# Exercise requirements
Retype every record that appears below, unchanged.
-- Recorded information follows --
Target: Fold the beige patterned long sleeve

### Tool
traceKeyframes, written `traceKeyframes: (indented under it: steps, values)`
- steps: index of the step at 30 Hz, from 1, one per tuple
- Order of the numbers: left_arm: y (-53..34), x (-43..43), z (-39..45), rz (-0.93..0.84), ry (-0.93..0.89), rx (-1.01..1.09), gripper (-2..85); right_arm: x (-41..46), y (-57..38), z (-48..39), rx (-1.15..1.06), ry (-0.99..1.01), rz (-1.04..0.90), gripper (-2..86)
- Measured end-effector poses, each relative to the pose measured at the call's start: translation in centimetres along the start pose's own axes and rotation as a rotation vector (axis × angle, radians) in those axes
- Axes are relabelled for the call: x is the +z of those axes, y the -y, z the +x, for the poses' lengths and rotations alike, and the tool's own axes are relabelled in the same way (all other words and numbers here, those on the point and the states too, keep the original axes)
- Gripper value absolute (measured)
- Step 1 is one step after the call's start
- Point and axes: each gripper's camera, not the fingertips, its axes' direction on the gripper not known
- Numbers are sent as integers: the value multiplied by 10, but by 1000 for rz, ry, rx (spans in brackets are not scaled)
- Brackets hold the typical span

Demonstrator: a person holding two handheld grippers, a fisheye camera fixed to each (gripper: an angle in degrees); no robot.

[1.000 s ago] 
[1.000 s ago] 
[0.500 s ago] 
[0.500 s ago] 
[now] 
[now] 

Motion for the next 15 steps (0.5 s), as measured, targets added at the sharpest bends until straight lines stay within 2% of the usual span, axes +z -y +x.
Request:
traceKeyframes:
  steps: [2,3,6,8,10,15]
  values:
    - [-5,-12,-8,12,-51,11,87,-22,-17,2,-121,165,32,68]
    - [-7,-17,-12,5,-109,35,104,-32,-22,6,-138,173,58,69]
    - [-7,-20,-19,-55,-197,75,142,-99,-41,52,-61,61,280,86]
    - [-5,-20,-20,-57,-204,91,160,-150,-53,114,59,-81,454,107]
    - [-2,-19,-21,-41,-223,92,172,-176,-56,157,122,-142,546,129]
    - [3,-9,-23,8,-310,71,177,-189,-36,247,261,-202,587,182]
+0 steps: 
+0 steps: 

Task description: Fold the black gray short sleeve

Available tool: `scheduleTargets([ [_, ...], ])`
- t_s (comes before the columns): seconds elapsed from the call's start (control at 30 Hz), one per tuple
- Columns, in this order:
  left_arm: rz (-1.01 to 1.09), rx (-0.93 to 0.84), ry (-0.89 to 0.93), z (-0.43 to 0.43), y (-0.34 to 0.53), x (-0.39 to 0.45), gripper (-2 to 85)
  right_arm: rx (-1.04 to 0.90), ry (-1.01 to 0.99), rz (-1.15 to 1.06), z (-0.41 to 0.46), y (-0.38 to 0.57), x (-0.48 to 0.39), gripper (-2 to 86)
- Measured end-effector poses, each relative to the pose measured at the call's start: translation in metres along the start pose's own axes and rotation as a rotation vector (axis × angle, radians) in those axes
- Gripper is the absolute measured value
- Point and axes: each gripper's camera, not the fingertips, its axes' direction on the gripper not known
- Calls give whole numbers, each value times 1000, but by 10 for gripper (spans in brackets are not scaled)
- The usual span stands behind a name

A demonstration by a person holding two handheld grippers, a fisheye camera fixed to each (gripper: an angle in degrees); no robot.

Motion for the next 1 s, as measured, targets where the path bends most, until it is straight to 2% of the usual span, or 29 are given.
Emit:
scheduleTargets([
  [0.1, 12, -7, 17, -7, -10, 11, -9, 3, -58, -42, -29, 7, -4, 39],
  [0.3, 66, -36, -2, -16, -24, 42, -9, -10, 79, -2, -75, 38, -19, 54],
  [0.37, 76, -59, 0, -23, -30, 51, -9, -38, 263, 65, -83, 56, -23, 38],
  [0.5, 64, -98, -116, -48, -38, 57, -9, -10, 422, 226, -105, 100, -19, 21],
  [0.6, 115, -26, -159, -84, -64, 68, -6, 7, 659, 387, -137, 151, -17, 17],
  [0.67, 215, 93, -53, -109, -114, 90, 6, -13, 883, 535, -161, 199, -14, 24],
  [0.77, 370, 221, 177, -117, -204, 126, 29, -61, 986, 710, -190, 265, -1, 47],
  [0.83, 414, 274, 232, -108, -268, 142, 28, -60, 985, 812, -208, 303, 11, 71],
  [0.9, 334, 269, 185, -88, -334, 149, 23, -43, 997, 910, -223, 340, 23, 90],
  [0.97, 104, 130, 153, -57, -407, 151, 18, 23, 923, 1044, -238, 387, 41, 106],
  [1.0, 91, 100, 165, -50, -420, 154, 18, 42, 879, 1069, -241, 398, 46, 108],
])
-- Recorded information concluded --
# Written solution
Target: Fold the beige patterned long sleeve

### Tool
traceKeyframes, written `traceKeyframes: (indented under it: steps, values)`
- steps: index of the step at 30 Hz, from 1, one per tuple
- Order of the numbers: left_arm: y (-53..34), x (-43..43), z (-39..45), rz (-0.93..0.84), ry (-0.93..0.89), rx (-1.01..1.09), gripper (-2..85); right_arm: x (-41..46), y (-57..38), z (-48..39), rx (-1.15..1.06), ry (-0.99..1.01), rz (-1.04..0.90), gripper (-2..86)
- Measured end-effector poses, each relative to the pose measured at the call's start: translation in centimetres along the start pose's own axes and rotation as a rotation vector (axis × angle, radians) in those axes
- Axes are relabelled for the call: x is the +z of those axes, y the -y, z the +x, for the poses' lengths and rotations alike, and the tool's own axes are relabelled in the same way (all other words and numbers here, those on the point and the states too, keep the original axes)
- Gripper value absolute (measured)
- Step 1 is one step after the call's start
- Point and axes: each gripper's camera, not the fingertips, its axes' direction on the gripper not known
- Numbers are sent as integers: the value multiplied by 10, but by 1000 for rz, ry, rx (spans in brackets are not scaled)
- Brackets hold the typical span

Demonstrator: a person holding two handheld grippers, a fisheye camera fixed to each (gripper: an angle in degrees); no robot.

[1.000 s ago] 
[1.000 s ago] 
[0.500 s ago] 
[0.500 s ago] 
[now] 
[now] 

Motion for the next 15 steps (0.5 s), as measured, targets added at the sharpest bends until straight lines stay within 2% of the usual span, axes +z -y +x.
Request:
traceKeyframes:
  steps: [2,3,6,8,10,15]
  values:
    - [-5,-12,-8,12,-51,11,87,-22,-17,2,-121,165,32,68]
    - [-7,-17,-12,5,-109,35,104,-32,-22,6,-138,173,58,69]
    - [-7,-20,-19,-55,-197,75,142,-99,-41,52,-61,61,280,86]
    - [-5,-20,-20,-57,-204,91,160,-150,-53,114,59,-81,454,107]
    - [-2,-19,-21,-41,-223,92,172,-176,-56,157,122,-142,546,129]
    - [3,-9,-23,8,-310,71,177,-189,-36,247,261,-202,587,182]
+0 steps: 
+0 steps: 

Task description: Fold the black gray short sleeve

Available tool: `scheduleTargets([ [_, ...], ])`
- t_s (comes before the columns): seconds elapsed from the call's start (control at 30 Hz), one per tuple
- Columns, in this order:
  left_arm: rz (-1.01 to 1.09), rx (-0.93 to 0.84), ry (-0.89 to 0.93), z (-0.43 to 0.43), y (-0.34 to 0.53), x (-0.39 to 0.45), gripper (-2 to 85)
  right_arm: rx (-1.04 to 0.90), ry (-1.01 to 0.99), rz (-1.15 to 1.06), z (-0.41 to 0.46), y (-0.38 to 0.57), x (-0.48 to 0.39), gripper (-2 to 86)
- Measured end-effector poses, each relative to the pose measured at the call's start: translation in metres along the start pose's own axes and rotation as a rotation vector (axis × angle, radians) in those axes
- Gripper is the absolute measured value
- Point and axes: each gripper's camera, not the fingertips, its axes' direction on the gripper not known
- Calls give whole numbers, each value times 1000, but by 10 for gripper (spans in brackets are not scaled)
- The usual span stands behind a name

A demonstration by a person holding two handheld grippers, a fisheye camera fixed to each (gripper: an angle in degrees); no robot.

Motion for the next 1 s, as measured, targets where the path bends most, until it is straight to 2% of the usual span, or 29 are given.
Emit:
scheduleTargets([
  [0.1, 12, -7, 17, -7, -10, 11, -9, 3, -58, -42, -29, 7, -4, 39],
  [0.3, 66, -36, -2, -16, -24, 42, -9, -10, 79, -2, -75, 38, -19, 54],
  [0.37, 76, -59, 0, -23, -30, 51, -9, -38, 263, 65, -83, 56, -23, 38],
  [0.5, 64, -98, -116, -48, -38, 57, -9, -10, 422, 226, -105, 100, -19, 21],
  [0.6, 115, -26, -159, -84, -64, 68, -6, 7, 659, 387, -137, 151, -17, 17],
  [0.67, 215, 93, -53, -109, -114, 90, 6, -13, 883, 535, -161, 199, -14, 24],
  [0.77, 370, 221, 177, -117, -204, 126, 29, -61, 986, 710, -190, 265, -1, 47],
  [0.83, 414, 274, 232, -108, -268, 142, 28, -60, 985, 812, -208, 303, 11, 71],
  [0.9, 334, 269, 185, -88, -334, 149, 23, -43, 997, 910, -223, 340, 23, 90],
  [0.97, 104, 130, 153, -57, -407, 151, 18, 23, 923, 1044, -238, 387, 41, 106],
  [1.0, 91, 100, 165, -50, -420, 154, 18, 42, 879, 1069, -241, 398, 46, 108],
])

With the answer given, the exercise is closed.